# Moment of Inertia question

1. Oct 5, 2008

### pchalla90

1. The problem statement, all variables and given/known data
Show that the rotational inertia of the rod about an axis through its center and perpendicular to its length is ML^2/12, where M is Mass and L is length from axis of rotation.

2. Relevant equations
∫r^2dm=Mr^2

3. The attempt at a solution

Well, you see the integral that I did in the relevant equations?

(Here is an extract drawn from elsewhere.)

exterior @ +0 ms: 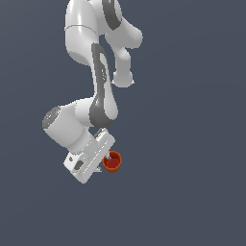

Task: Pick up the object and move it to a goal position.

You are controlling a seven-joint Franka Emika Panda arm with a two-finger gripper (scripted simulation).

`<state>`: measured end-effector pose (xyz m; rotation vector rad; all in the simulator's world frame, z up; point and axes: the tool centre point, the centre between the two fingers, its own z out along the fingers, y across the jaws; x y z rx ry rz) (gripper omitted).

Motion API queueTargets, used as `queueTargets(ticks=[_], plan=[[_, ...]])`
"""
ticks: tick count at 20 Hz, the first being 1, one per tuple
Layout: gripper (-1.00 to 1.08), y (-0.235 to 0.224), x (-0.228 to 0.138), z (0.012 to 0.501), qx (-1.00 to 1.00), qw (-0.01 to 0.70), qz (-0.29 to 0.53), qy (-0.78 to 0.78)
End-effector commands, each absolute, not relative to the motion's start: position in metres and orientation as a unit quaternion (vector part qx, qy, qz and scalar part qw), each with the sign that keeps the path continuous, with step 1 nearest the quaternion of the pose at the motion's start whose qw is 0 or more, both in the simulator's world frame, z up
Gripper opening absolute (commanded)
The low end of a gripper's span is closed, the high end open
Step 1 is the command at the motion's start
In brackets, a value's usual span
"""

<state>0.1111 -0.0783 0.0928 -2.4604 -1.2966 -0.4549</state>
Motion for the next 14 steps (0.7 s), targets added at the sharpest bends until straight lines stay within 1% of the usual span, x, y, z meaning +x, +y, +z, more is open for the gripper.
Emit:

I got most of the work done there, assuming that R=L. My problem is understanding where the /12 comes from in the question. There were no numbers given in the initial question, just M and L.

2. Oct 5, 2008

### Dick

Great. dm should have a dr in it. What's R? What are the limits on your integral? Take rho to be the density of the rod per unit length. What's M in terms of rho and L? What's the moment of inertia in terms of rho and L? Now eliminate rho.

3. Oct 6, 2008

### pchalla90

well, dm=pdL is what im assuming...

so ∫dm=∫pdL
M=pL

but shouldnt the right side of the above equation be a definite integral while the left is an indefinite integral?

i think the right side of the above equation should go from -L/2 to L/2, but that raises the question of the limits of the left side of the equation...

either way, assuming both sides are indefinite integrals, substituting pL for M in ML^2 gives me

pL^3=I

but thats as much as i think i understood of your post.

4. Oct 6, 2008

### Dick

Now you want to integrate r^2*rho*dr for r from -L/2 to +L/2 to get the moment of inertia. Then use M=rho*L to get rid of the rho.

5. Oct 6, 2008

### pchalla90

Okay, so....

∫(-L/2,L/2) pR^2dr= (1/3)R^3p|(-L/2,L/2)
=(1/3)(L/2)^3p-(1/3)(-L/2)^3p
=(1/3)(L/2)^3p+(1/3)(L/2)^3p
=(2/3)(L^3/8)p
=L^3/12p

p=M/L

=(L^3/12)(M/L)
=ML^2/12

Thank you so much for your help.